- TASK REQUIREMENTS:
Word for word, return the lines from the top of the listing to the line containing "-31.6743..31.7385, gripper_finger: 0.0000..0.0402", both ends included, and no others.

*** DATASET CONTENT Section Begins ***

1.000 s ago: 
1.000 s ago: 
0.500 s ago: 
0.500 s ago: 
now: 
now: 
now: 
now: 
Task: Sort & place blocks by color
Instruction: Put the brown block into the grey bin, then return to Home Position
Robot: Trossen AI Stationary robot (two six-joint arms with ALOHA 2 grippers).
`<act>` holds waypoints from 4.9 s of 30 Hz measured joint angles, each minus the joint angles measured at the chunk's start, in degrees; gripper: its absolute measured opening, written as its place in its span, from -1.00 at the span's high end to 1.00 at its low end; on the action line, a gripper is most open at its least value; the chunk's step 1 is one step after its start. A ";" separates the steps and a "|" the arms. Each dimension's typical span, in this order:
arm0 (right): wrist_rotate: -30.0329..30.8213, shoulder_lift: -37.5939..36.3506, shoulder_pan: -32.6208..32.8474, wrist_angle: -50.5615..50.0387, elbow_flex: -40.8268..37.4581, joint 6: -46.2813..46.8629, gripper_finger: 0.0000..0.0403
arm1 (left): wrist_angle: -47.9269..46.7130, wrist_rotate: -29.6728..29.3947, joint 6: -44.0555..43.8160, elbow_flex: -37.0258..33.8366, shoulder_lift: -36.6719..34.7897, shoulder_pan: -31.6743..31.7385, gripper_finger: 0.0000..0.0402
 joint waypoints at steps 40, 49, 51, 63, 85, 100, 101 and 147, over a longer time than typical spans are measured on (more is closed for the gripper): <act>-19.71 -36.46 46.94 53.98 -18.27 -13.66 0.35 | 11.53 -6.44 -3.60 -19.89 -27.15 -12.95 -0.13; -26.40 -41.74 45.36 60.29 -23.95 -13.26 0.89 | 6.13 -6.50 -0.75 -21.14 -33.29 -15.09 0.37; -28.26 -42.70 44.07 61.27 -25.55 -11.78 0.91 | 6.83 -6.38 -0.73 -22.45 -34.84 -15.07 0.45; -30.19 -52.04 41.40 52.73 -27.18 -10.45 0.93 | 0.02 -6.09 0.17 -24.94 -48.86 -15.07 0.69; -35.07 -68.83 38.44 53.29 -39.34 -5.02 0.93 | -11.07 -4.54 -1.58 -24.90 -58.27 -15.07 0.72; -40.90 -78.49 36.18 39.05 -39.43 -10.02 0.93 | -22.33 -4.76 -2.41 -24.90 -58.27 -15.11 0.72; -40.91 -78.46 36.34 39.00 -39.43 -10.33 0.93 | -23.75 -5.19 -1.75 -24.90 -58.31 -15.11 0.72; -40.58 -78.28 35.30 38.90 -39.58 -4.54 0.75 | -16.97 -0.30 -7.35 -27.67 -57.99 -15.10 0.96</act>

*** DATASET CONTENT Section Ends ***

- WRITTEN SOLUTION:
1.000 s ago: 
1.000 s ago: 
0.500 s ago: 
0.500 s ago: 
now: 
now: 
now: 
now: 
Task: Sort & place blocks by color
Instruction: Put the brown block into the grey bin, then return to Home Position
Robot: Trossen AI Stationary robot (two six-joint arms with ALOHA 2 grippers).
`<act>` holds waypoints from 4.9 s of 30 Hz measured joint angles, each minus the joint angles measured at the chunk's start, in degrees; gripper: its absolute measured opening, written as its place in its span, from -1.00 at the span's high end to 1.00 at its low end; on the action line, a gripper is most open at its least value; the chunk's step 1 is one step after its start. A ";" separates the steps and a "|" the arms. Each dimension's typical span, in this order:
arm0 (right): wrist_rotate: -30.0329..30.8213, shoulder_lift: -37.5939..36.3506, shoulder_pan: -32.6208..32.8474, wrist_angle: -50.5615..50.0387, elbow_flex: -40.8268..37.4581, joint 6: -46.2813..46.8629, gripper_finger: 0.0000..0.0403
arm1 (left): wrist_angle: -47.9269..46.7130, wrist_rotate: -29.6728..29.3947, joint 6: -44.0555..43.8160, elbow_flex: -37.0258..33.8366, shoulder_lift: -36.6719..34.7897, shoulder_pan: -31.6743..31.7385, gripper_finger: 0.0000..0.0402

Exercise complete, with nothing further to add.